UK Deputy Prime Minister Could Lose Seat, New Poll Reveals

Nick Clegg
Nick Clegg during the party's spring conference in Liverpool, northern England, in March. REUTERS/Phil Noble

The British deputy prime minister Nick Clegg is in danger of losing his Liberal Democrat seat in Sheffield Hallam in the forthcoming general election in May, according to new poll results.

The polls, commissioned by Lord Ashcroft, show Clegg trailing Labour by two points. The polling was carried out in March and shows Labour with 36% of the vote and the Lib Dems with 34%.

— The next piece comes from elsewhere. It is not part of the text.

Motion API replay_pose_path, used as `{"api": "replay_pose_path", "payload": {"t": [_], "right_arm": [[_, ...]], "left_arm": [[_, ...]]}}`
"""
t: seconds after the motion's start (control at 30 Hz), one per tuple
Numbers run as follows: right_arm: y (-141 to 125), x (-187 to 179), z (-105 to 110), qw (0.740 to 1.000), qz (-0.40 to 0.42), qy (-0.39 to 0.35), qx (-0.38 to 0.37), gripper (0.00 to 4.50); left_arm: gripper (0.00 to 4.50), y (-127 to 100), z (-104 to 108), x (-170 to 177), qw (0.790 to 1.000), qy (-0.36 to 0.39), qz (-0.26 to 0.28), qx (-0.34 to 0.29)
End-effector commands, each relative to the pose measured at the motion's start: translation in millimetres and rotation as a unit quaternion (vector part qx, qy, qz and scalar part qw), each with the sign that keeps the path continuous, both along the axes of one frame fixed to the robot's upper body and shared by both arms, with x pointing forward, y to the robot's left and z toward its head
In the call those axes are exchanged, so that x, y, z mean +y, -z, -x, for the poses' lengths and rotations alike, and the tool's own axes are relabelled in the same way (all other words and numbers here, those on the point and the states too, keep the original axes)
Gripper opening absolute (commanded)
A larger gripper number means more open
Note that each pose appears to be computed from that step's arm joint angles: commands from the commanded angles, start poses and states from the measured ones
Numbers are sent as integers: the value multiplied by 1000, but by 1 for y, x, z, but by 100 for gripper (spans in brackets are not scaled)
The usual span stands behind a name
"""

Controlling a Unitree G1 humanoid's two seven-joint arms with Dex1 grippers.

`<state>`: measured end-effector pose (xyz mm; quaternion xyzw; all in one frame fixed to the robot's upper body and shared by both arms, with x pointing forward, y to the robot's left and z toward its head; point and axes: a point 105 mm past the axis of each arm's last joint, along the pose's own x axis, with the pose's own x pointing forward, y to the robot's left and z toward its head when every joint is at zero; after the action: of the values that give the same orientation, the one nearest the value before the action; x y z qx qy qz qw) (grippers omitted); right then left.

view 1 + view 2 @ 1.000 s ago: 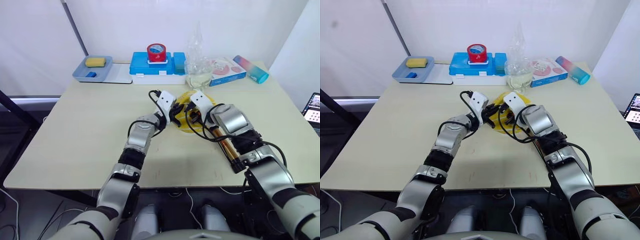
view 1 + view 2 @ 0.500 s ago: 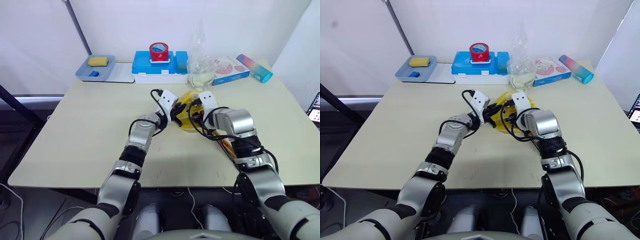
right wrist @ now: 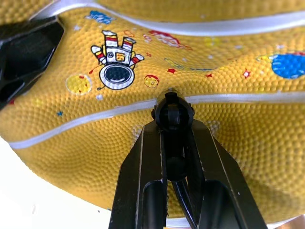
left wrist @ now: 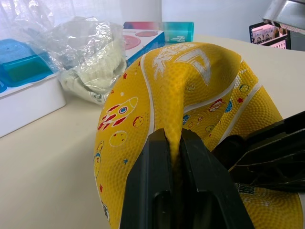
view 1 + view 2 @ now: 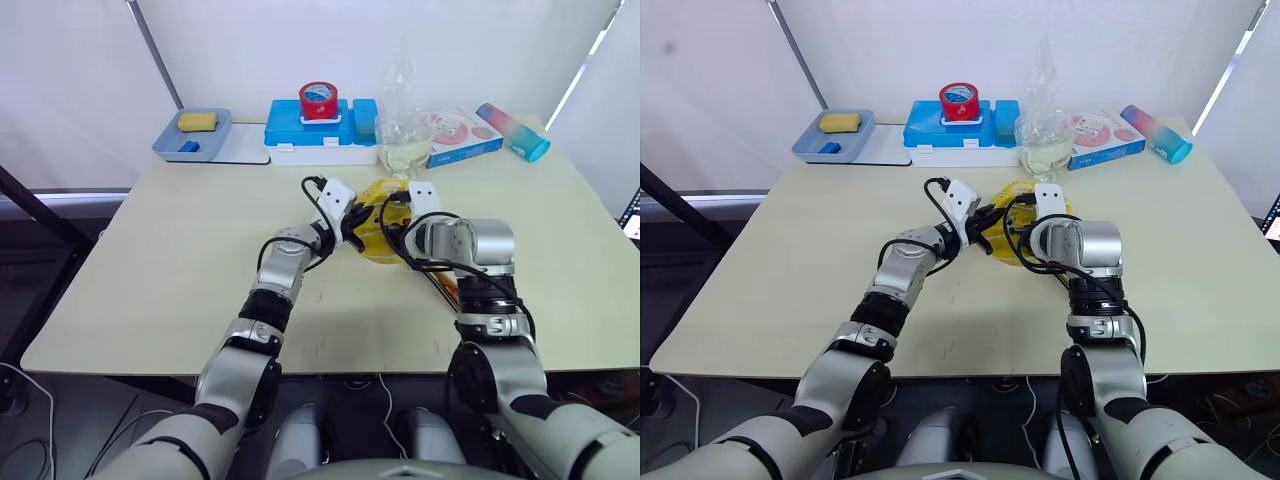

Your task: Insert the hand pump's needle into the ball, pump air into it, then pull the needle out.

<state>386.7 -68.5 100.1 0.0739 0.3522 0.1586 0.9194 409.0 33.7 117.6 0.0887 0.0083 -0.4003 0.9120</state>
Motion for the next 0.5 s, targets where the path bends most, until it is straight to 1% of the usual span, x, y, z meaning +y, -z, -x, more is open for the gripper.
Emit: {"api": "replay_pose_path", "payload": {"t": [0.03,0.07,0.1,0.13,0.17,0.2,0.23,0.27,0.3,0.33,0.37,0.5], "right_arm": [[42,17,27,995,-4,-43,94,1],[41,15,26,995,0,-44,89,1],[40,13,26,995,2,-47,85,103],[38,12,27,995,2,-49,84,142],[37,11,27,995,2,-49,82,204],[34,9,27,996,6,-52,76,237],[32,7,27,996,14,-59,66,303],[29,5,27,996,19,-64,58,347],[27,4,28,996,19,-69,53,422],[24,2,29,996,19,-75,48,439],[21,1,29,996,20,-81,41,446],[9,-15,35,995,17,-91,23,446]], "left_arm": [[0,27,12,-19,998,37,-25,44],[0,27,11,-19,998,36,-25,44],[0,27,11,-19,998,36,-26,44],[0,27,11,-19,998,36,-26,44],[0,27,11,-19,998,36,-26,44],[0,27,11,-19,998,36,-26,44],[0,27,11,-18,998,36,-27,44],[0,27,10,-18,998,36,-27,43],[0,26,10,-18,998,35,-27,43],[0,26,10,-18,998,35,-27,43],[0,26,10,-17,998,35,-27,43],[0,26,9,-16,998,34,-28,42]]}}
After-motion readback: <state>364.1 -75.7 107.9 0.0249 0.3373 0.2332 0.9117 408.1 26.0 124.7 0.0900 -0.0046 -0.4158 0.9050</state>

If Clegg was to lose his seat, it could potentially leave the Liberal Democrats without a leader in any post-election coalition negotiations, if no party is able to win a majority.

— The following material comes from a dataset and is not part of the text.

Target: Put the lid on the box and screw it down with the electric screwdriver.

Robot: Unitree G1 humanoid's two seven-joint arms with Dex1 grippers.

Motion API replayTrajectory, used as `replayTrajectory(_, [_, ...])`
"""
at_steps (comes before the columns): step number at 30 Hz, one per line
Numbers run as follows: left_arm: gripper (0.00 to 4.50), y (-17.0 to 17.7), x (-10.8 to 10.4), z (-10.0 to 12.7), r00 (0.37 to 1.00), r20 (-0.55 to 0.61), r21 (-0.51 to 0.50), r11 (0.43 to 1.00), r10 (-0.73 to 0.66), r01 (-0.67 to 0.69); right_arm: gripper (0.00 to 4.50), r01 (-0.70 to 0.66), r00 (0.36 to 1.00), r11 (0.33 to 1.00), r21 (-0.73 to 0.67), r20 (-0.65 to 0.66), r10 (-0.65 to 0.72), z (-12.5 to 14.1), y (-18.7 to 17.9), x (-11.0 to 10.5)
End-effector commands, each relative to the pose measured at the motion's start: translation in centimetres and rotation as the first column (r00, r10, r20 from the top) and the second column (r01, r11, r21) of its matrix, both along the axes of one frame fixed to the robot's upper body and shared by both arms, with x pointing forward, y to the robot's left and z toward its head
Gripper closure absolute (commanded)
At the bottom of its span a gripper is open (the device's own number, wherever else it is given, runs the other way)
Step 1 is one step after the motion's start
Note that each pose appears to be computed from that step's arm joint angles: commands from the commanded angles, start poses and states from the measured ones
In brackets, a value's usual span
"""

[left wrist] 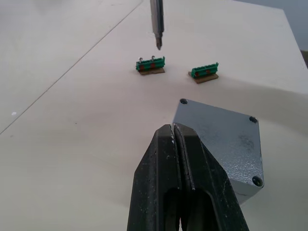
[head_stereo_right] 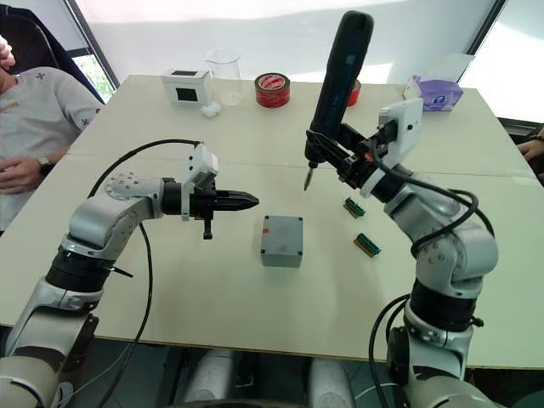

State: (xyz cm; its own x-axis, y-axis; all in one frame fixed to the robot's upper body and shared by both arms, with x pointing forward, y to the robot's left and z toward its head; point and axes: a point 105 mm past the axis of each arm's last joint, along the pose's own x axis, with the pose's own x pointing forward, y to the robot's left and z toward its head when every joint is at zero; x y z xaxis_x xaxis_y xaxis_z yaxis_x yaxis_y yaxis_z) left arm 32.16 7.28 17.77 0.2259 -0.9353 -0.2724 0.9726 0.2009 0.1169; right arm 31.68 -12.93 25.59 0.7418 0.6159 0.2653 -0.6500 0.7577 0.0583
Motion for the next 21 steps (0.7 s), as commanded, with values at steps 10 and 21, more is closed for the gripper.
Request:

But Clegg has told reporters he is confident he can win the seat. "Of the 16 local elections we've had since 2010, we've won 14 since 2010, so I'm confident, not complacent, but confident we're going to win," he said.

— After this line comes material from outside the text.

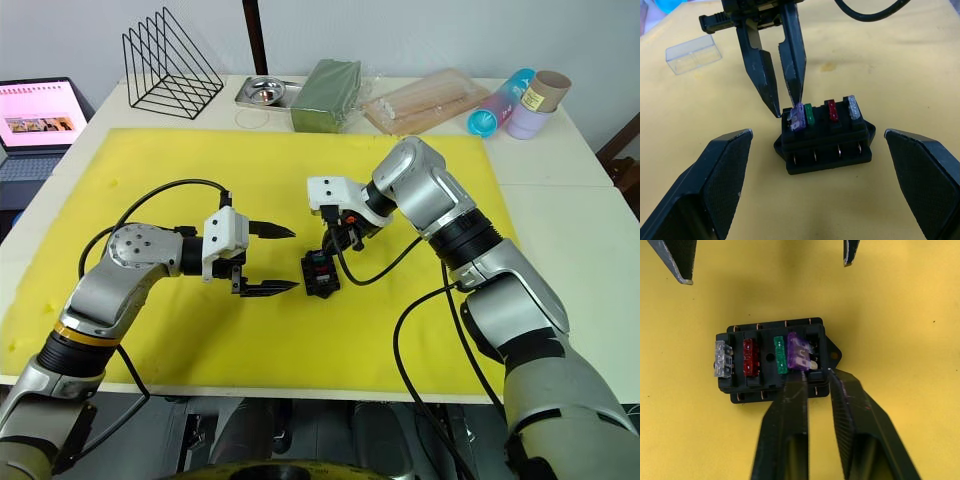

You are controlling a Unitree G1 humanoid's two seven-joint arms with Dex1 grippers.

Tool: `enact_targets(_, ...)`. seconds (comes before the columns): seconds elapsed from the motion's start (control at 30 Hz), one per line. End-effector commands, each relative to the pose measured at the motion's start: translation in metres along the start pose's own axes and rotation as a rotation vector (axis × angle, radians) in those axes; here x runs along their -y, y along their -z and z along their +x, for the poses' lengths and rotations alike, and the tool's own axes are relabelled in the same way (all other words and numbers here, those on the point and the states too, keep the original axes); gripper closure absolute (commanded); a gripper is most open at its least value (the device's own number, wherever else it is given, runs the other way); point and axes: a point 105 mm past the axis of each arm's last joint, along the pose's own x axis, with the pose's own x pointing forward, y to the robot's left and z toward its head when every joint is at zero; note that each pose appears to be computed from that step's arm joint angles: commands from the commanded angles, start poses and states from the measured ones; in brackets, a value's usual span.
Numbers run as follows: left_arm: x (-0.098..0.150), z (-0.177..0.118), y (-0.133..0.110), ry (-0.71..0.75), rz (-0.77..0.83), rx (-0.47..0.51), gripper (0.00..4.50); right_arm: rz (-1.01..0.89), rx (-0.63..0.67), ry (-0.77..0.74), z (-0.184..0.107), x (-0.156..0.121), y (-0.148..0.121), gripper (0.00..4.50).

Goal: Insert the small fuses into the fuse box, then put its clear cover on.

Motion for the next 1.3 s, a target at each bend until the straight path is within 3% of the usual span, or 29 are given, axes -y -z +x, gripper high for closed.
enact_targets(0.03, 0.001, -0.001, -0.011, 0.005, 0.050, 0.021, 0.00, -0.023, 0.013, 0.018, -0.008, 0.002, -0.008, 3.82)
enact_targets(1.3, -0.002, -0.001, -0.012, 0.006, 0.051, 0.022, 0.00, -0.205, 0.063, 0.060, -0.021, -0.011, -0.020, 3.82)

Polling was also carried out in eight marginal constituencies in total which are thought to be crucial battlegrounds for the Lib Dems. Seven are currently held by the Lib Dems, of which they are expected to hold on to four, and one is held by the Conservatives. Five of the seven Lib Dem seats are contested by the Conservatives, with two being challenged by Labour.

Clegg originally won Sheffield Hallam in 2010 with more than 50% of the vote and a 15,000 majority. Yet his rival, the Labour candidate Oliver Coppard, has gained popularity by exploiting Clegg's broken promise not to increase student tuition fees and his failure to save a local steelworks.

Coppard suggested today's polling was down to Clegg's absence in his constituency. "He's never here," Coppard told the Independent. "He's certainly not been here yet in this election campaign and it's been three days now."

The Lib Dems are the biggest party willing to do a deal with the Conservatives in the event of a hung parliament. On Monday, Clegg refused to rule out backing David Cameron's promise of a 2017 referendum, but in exchange for this support, it has been reported that the Lib Dems would demand that all EU nationals living in the UK would be allowed to vote in the ballot, as well as getting a say in the wording of the referendum question. Foreign citizens are allowed a vote in UK local and European elections but not general elections.

The Lib Dems have traditionally been seen as being pro-Europe. Last year, Clegg claimed that his party was the only "party of in", out of the major UK political parties. In February, YouGov data found support for remaining in the European Union at an all-time high at 45%, up from 42% in January.